Only those lines in the data below from the line containing "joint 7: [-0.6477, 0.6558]" through the line containing "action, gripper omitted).", both included, should be restated word for word.

Dataset content –
++++++++++++++++++++

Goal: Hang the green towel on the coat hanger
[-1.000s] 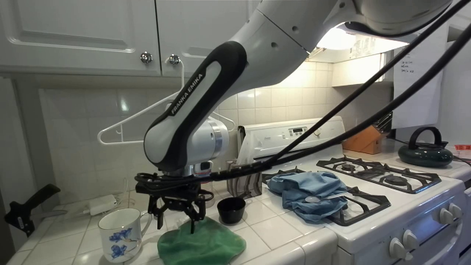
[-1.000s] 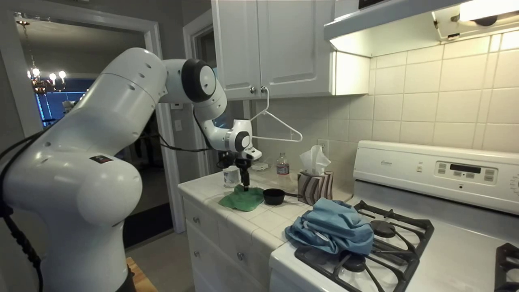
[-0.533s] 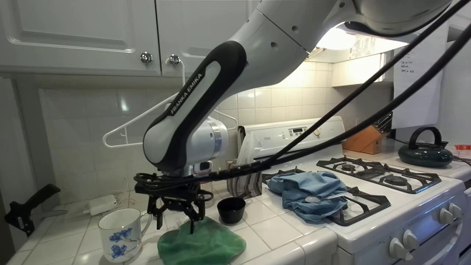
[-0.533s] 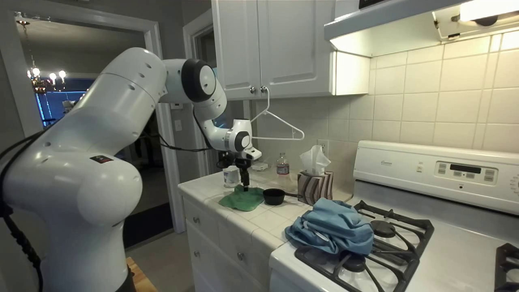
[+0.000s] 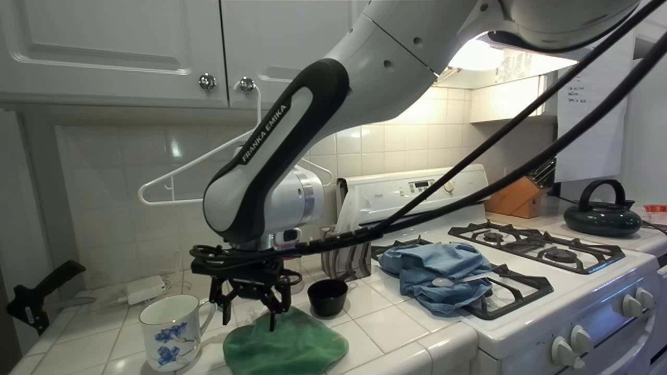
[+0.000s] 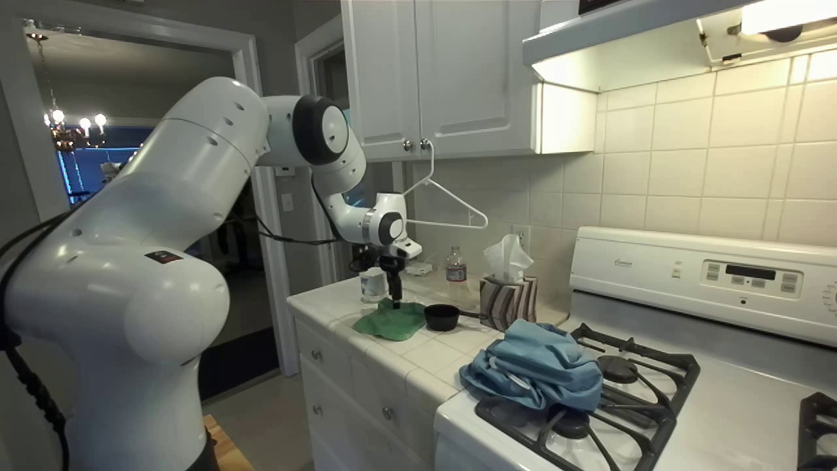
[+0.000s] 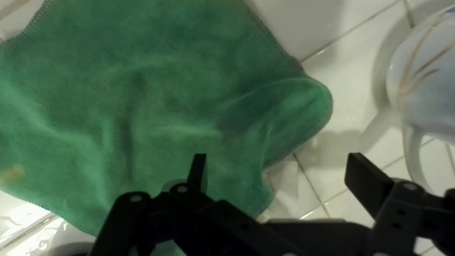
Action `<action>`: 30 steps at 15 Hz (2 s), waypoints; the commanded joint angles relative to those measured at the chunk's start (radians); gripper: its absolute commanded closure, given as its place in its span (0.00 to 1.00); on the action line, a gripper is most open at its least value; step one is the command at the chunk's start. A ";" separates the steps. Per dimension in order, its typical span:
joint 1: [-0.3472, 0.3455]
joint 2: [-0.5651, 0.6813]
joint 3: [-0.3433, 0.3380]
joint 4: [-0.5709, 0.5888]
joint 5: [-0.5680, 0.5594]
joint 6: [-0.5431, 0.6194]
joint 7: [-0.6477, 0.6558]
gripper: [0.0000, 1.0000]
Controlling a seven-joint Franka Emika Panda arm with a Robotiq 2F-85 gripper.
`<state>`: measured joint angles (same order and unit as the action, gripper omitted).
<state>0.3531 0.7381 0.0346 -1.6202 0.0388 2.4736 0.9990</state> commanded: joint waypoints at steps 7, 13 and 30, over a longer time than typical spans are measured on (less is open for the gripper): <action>0.000 -0.017 -0.003 -0.055 0.046 0.059 0.135 0.15; 0.002 -0.016 0.000 -0.069 0.041 0.059 0.154 0.60; 0.043 -0.082 -0.036 -0.109 0.014 0.128 0.212 0.99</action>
<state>0.3829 0.7016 0.0182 -1.6747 0.0553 2.5649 1.1709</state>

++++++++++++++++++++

Answer –
joint 7: [-0.6477, 0.6558]
gripper: [0.0000, 1.0000]
Controlling a seven-joint Franka Emika Panda arm with a Robotiq 2F-85 gripper.
`<state>`: measured joint angles (same order and unit as the action, gripper omitted).

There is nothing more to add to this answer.